<p style="font-size:20px; text-align:center">Assignment 1</p>
<p style="font-size:18px; text-align:center">CS6910: Fundamentals of Deep Learning</p>
<p>Sujay Bokil: ME17B120<br>
Avyay Rao: ME17B130</p>

In [2]:
# import necessary libraries
from copy import deepcopy
import numpy as np 
from sklearn.datasets import make_classification

# import templates that we have created to make different kinds of layers, losses, optimizers etc.
from sujay.templates import AutoDiffFunction, Layer, Loss, Optimizer

<b>Outline of the framework</b>

<b>Activation functions</b> 

For this assignment we implement the following activation functions:

1. Sigmoid activation

$$y = \sigma(x) = \frac{1}{1 + e^{-x}}$$

$$\frac{dy}{dx} = \frac{-e^{-x}}{(1 + e^{-x})^2} = \sigma(x)(1 - \sigma(x))$$

2. ReLU activation

$$y = ReLU(x) = max(0, x)$$

$$ \frac{dy}{dx} = \left\{
\begin{array}{ll}
      1 & x\geq 0\\
      0 & x\leq 0 \\
\end{array} 
\right.$$

3. Tanh activation
$$y = tanh(x) = \frac{e^x - e^{-x}}{e^x + e^{-x}}$$
$$\frac{dy}{dx} = \frac{4}{(e^x + e^{-x})^2} = 1 - (tanh(x))^2$$

In [12]:
class Sigmoid(AutoDiffFunction):
    """ 
    Represents the Sigmoid Activation function
    """
    def __init__(self) -> None:
        super().__init__()

    def forward(self, x):
        self.saved_for_backward = 1/(1 + np.exp(-x))
        return self.saved_for_backward

    def compute_grad(self, x):
        y = self.saved_for_backward

        return {"x": y*(1-y)}

    def backward(self, dy):
        return dy * self.grad["x"]      


class ReLU(AutoDiffFunction):
    """ 
    Represents the RelU Activation function
    """
    def __init__(self) -> None:
        super().__init__()

    def forward(self, x):
        self.saved_for_backward = np.where(x>0.0, 1.0, 0.0)

        return x * self.saved_for_backward

    def compute_grad(self, x):
        return {"x": self.saved_for_backward}

    def backward(self, dy):
        return dy * self.grad["x"]
    
class Tanh(AutoDiffFunction):
    """ 
    Represents the Tanh Activation function
    """
    def __init__(self) -> None:
        super().__init__()

    def forward(self, x):
        self.saved_for_backward = (np.exp(x) - np.exp(-x)) / (np.exp(x) + np.exp(-x))

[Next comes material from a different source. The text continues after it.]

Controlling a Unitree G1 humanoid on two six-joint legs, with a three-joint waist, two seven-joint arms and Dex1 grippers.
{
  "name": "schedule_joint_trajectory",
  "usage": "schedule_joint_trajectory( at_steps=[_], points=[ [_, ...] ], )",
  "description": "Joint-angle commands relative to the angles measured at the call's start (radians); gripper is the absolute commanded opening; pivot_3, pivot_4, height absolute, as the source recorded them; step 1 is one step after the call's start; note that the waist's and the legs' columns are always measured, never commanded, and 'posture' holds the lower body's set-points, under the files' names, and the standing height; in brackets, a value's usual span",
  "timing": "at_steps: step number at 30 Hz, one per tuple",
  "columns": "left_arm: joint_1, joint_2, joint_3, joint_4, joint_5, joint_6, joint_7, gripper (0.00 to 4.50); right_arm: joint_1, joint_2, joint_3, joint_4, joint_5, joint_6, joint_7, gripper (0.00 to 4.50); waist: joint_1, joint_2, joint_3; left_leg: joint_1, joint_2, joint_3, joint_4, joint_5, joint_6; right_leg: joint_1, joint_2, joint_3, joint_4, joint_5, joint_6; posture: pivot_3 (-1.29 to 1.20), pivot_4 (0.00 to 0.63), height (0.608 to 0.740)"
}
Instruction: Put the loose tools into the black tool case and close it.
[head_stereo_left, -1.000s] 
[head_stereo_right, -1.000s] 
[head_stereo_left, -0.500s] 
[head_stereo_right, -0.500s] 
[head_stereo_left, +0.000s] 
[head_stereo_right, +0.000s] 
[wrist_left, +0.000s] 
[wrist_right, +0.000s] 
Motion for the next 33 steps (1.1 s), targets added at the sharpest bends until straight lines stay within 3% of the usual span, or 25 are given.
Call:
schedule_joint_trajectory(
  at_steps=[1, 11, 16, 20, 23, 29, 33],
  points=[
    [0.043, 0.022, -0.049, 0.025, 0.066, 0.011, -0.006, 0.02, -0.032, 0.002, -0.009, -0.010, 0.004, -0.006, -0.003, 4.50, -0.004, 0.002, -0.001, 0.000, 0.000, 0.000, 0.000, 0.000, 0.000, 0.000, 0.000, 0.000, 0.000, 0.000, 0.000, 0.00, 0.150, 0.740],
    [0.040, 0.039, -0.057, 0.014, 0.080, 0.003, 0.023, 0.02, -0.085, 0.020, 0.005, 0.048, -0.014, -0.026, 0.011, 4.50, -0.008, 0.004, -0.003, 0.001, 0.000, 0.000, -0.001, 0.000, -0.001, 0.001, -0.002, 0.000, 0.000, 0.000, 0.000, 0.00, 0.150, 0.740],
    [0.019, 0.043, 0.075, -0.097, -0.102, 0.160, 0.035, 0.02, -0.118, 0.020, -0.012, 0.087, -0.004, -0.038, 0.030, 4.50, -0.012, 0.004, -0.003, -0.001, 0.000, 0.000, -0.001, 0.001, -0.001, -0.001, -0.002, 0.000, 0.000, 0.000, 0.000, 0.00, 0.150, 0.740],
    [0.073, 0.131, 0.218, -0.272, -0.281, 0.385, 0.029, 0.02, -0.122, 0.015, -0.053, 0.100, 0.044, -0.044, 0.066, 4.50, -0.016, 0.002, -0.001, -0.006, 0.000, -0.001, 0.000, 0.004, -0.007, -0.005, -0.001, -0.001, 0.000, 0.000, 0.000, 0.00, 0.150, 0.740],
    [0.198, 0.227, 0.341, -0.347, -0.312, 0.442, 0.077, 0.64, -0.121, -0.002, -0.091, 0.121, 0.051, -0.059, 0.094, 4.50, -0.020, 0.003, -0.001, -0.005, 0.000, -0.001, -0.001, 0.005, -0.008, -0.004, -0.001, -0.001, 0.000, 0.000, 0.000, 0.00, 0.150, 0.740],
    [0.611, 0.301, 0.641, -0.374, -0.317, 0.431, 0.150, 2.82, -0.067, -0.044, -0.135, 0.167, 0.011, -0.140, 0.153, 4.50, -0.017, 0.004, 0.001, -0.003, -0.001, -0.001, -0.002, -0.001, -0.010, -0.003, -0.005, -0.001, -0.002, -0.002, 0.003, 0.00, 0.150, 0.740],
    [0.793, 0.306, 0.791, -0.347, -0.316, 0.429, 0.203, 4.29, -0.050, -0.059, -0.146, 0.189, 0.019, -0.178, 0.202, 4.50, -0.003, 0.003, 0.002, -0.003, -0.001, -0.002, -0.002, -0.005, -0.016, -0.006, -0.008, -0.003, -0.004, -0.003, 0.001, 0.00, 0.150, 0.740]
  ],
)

        return self.saved_for_backward

    def compute_grad(self, x):
        y = self.saved_for_backward

        return {"x": 1 - y**2}

    def backward(self, dy):
        return dy * self.grad["x"]

<b>Layers</b>

For this assignment, we only use fully connected OR Dense layers where each input neuron is connected to each output neuron, along with a bias unit. Below is a representation of a fully connected layer.

![Representation of a fully connected layer](FullyConnectedLayer.png)

The equation for such a layer is simply

$$y = FullyConnected(x) = wx + b$$

$$\frac{dy}{dw} = x^T \quad\frac{dy}{dx} = w^T  \quad\frac{dy}{db} = 1$$

In [13]:
class FC(Layer):
    """
    Class representing a fully connected layer, the weights inside the class decide it's output
    """
    def __init__(self, in_dim, out_dim) -> None:
        super().__init__()
        self.initialize_weights(in_dim, out_dim)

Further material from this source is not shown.